Abortion interrupts the natural process of preparing a woman’s body to bear and nurse a child, cutting off the final part of the sequence that provides breast tissue with a significant measure of protection against cancer.

Dr Brind told the US National Catholic Register (January 13, 2002):

"[O]ut of the 37 independently published studies, 28 show a causal connection, and of those, 17 studies provide positive association that reach a 95 per cent certainty that the association (between abortion and breast cancer), is not due to chance.
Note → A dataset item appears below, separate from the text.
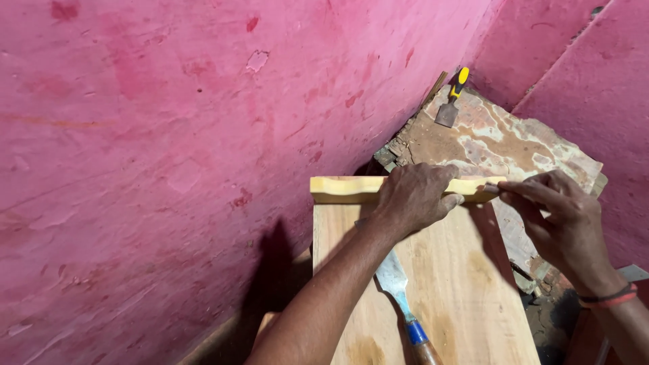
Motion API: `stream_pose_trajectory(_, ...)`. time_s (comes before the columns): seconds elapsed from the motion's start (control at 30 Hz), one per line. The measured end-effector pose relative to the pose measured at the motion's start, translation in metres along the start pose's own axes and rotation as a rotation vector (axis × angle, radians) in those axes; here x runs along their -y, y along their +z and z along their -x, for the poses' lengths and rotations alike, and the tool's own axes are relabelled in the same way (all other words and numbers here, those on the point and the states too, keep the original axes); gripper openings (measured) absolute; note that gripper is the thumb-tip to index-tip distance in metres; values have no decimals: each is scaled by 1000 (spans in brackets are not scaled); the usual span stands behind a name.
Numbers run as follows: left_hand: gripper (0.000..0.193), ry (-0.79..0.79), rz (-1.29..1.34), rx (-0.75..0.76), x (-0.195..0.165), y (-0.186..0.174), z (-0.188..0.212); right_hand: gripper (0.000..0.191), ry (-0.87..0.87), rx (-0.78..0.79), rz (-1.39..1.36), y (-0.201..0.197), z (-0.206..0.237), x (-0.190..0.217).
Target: The person carves a small wooden piece using a chisel and a sanding block. They hold the wood steady with one hand while shaping it with the other, then switch to sanding the surface smooth.
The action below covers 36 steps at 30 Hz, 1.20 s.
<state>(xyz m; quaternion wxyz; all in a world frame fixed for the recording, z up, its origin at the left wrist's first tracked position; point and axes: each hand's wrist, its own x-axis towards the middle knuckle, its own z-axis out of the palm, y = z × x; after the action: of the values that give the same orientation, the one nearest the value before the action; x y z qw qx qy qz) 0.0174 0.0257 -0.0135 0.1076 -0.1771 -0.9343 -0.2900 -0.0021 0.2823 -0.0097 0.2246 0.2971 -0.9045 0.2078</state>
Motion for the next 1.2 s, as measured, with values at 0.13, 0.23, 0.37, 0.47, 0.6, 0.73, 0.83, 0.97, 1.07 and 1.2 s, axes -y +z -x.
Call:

That is scientific evidence which simply cannot be ignored."

He believes there is a 30 per cent overall increased risk of breast cancer after having an abortion, and an 80 per cent increased risk for women with a family history of cancer.

A 1988 Australian study, that was not made public at the time, revealed a 160 per cent increased risk of breast cancer among Australian women who had undertaken an induced abortion.

Anti-cancer organisations in Australia and the United States have recently shifted ground on the abortion link from outright denial, to finding the medical evidence "inconclusive".

Those fighting for women to be told the truth about the link believe that this latest court victory in Melbourne should make the anti-cancer groups press for warnings to be given by abortionists for fear that the anti-cancer groups will be sued as well.

British response

However, Britain’s Royal College of Obstetrics and Gynaecology issued a statement in March 2000 warning British abortionists that the abortion-breast cancer link "cannot be disregarded".

Britain’s The Observer reported (February 27, 2001) that "British women are harbouring a breast cancer time bomb because of the high abortion rate and low number of children".

Given the scientific evidence of the link, women’s groups are demanding that all women be warned of the increased risk if they are considering an abortion.

Babette Francis, head of Endeavour Forum, a prominent Australian women’s group, believes that because breast cancer is potentially fatal and always mutilating for women, covering up its link with abortion by the medical profession and anti-cancer groups in Australia is simply "not good enough".

She wants every abortionist to provide a truthful written statement of the clear medical evidence linking abortion and breast cancer in simple words and in every language in our multicultural community.

This should be followed by a 14-day cooling off period for the pregnant mothers to consider the increased risks. If not, then the abortionists will have compensate the increasing number of women damaged by abortion.